*** RECORDS FOR THIS EXERCISE ***
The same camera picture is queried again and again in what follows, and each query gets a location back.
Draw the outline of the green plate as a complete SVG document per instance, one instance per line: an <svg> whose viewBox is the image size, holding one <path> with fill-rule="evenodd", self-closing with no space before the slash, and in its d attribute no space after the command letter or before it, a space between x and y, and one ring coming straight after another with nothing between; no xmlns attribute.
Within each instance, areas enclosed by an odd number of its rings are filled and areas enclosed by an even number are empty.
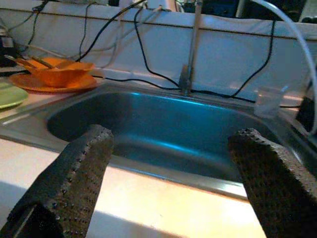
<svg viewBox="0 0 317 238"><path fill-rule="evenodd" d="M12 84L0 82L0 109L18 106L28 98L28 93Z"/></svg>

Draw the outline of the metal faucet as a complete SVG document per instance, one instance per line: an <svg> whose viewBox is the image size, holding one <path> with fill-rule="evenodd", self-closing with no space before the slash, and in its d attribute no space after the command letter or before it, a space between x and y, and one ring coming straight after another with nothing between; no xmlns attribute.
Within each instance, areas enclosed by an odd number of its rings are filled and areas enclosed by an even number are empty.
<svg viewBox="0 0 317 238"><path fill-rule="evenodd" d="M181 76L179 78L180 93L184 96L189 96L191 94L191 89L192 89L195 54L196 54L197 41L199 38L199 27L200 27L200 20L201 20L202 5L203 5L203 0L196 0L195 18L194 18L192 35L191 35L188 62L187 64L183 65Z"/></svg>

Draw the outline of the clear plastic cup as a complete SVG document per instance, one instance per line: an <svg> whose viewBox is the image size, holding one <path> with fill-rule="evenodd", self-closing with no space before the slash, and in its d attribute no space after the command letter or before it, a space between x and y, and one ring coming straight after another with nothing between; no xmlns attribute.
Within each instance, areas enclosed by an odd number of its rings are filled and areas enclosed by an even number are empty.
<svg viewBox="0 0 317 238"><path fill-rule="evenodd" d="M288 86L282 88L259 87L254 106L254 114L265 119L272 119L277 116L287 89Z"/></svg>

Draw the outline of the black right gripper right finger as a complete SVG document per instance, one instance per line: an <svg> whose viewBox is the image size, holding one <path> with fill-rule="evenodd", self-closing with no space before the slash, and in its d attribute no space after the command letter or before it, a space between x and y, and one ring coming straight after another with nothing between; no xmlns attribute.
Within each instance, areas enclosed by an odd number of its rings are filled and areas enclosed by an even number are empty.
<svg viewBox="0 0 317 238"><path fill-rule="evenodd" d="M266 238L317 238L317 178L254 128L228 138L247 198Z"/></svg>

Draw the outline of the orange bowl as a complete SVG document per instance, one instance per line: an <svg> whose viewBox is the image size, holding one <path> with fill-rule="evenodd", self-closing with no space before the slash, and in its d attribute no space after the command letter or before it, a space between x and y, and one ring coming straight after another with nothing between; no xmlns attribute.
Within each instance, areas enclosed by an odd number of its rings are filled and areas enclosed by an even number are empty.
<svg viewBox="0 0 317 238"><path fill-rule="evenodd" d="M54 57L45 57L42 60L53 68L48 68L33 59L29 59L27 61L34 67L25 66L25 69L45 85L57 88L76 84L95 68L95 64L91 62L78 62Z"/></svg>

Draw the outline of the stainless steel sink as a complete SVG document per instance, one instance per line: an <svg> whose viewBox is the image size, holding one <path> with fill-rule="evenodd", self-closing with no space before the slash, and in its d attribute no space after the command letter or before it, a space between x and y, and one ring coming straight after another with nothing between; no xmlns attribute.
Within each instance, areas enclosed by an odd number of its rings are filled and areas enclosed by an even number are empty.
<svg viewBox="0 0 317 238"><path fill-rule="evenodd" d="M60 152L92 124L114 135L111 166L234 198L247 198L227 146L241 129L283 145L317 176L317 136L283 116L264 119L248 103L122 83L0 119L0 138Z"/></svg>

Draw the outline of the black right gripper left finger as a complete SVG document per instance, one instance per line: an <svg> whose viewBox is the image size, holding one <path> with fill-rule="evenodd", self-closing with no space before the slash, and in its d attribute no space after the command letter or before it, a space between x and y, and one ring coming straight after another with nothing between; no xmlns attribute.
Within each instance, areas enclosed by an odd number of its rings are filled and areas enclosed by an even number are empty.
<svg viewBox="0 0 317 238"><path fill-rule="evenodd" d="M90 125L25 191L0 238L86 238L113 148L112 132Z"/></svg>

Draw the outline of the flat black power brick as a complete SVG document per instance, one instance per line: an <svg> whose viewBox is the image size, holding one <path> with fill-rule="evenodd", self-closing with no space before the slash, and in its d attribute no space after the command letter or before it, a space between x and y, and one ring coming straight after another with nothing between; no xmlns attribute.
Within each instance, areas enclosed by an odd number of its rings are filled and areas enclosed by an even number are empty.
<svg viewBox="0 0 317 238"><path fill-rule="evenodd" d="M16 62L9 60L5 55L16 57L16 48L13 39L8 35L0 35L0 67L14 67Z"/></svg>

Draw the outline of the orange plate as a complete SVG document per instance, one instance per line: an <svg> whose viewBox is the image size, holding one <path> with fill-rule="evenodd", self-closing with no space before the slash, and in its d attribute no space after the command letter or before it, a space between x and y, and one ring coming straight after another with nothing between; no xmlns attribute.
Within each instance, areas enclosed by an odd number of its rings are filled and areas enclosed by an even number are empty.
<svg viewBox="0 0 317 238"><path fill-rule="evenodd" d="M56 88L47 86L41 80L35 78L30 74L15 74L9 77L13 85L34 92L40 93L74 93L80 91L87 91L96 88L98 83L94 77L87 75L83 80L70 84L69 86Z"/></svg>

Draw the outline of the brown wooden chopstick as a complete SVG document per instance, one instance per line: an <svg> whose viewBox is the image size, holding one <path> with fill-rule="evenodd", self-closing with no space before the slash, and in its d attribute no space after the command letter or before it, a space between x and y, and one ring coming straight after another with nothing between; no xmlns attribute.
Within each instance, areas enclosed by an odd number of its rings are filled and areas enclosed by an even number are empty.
*** End of RECORDS FOR THIS EXERCISE ***
TASK ITEM:
Scan the material above for the string "black". Return each line where it occurs.

ANSWER TO THIS PROBLEM:
Draw the outline of the black right gripper right finger as a complete SVG document per instance, one instance per line: an <svg> whose viewBox is the image size, holding one <path> with fill-rule="evenodd", self-closing with no space before the slash, and in its d attribute no space after the command letter or before it, a space between x and y, and one ring coming straight after another with nothing between; no xmlns attribute.
Draw the outline of the black right gripper left finger as a complete SVG document per instance, one instance per line: an <svg> whose viewBox is the image size, holding one <path> with fill-rule="evenodd", self-closing with no space before the slash, and in its d attribute no space after the command letter or before it, a space between x and y, and one ring coming straight after another with nothing between; no xmlns attribute.
Draw the outline of the flat black power brick as a complete SVG document per instance, one instance per line: an <svg> whose viewBox is the image size, holding one <path> with fill-rule="evenodd", self-closing with no space before the slash, and in its d attribute no space after the command letter or before it, a space between x and y, and one ring coming straight after another with nothing between; no xmlns attribute.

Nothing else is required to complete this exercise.